Downstairs, the studio is a crucible glowing with memories and desire. It was here, when the first lockdown came, that she brought Halit. The lover she barely knew. A presence from another culture. A doorway into a new and feverish world.
'Sarah Hall makes language shimmer and burn . . . One of the finest writers at work today.'
DAMON GALGUT
'Wonderful . . . The writing goes down smoking hot onto the page.'
ANDREW MILLER
'Transporting . . . A beautiful novel, full of heat and darkness.'
AVNI DOSHI
'I can think of no other British writer whose talent so consistently thrills, surprises and staggers . . . With Burntcoat she has solidified her status as the literary shining light we lesser souls aspire to.'
BENJAMIN MYERS
PUBLISHERS WEEKLY
Hall (Sudden Traveller) delivers a powerful story of art and love set during a global pandemic.
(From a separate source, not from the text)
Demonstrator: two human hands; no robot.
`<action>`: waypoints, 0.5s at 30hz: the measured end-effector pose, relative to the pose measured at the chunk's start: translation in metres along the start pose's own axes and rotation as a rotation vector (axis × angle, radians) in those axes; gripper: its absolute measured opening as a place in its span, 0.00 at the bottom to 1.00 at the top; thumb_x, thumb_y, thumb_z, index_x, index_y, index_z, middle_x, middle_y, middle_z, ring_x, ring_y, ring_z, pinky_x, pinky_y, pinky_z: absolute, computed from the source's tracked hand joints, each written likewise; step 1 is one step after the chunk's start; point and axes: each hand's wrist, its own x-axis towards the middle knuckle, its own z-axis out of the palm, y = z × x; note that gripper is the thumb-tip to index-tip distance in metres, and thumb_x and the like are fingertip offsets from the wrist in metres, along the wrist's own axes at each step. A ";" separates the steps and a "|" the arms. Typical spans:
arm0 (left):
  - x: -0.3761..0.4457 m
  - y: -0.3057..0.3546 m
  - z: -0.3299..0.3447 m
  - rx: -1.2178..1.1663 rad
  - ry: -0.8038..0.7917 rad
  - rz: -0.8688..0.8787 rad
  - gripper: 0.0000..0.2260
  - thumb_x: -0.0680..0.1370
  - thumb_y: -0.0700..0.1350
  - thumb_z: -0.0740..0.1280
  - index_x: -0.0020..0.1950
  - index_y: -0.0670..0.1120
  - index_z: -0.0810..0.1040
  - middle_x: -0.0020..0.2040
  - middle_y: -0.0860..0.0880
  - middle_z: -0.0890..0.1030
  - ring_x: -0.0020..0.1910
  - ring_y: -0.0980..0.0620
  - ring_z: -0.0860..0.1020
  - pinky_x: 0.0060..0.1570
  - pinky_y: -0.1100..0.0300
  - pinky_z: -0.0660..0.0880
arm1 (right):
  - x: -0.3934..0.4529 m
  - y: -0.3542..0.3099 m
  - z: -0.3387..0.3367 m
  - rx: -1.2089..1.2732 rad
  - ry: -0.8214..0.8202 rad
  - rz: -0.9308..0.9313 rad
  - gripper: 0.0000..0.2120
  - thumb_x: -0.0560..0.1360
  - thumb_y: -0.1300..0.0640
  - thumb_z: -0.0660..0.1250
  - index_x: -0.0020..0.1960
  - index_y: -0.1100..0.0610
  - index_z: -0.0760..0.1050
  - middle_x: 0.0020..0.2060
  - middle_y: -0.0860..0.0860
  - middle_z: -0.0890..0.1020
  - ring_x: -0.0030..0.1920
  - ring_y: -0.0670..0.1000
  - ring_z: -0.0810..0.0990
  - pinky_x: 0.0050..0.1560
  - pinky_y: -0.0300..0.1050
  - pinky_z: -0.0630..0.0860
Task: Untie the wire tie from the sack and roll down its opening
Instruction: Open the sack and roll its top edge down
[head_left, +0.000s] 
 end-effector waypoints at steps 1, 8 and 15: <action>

Edith Harkness, 59, is a famous and reclusive artist living in a massive industrial studio, Burntcoat, in an unnamed town in the North of England. She is coming to terms with the resurgence of the "novavirus," which is like Covid-19 but worse. Several years earlier, it killed her lover, Halit, and a million others in England. Edith knows she is dying but spends her time finishing a final commission, a national memorial for the dead that she feels "cannot possibly comfort." Edith grew up alone with her mother, Naomi, a famous writer who had to relearn how to speak and care for herself after an aneurysm. Edith thrived in her solitude as a child but when she went to art school, she faced the misogyny of teachers and was physically abused by a boyfriend. As her mother tells her, "Those who tell stories survive." In a shifting timeline, Hall works back to just before the pandemic when Edith meets Halit. As England goes into lockdown, the couple finds bliss at Burntcoat, but soon are both ill, and she has to care for him as the hospitals are full. Hall brings perfect harmony to the sweeping themes, such as a pandemic's impact on culture and the difficulties faced by a woman in the art world, and the prose, rich in description, is never overdone. This will serve as a benchmark for pandemic fiction.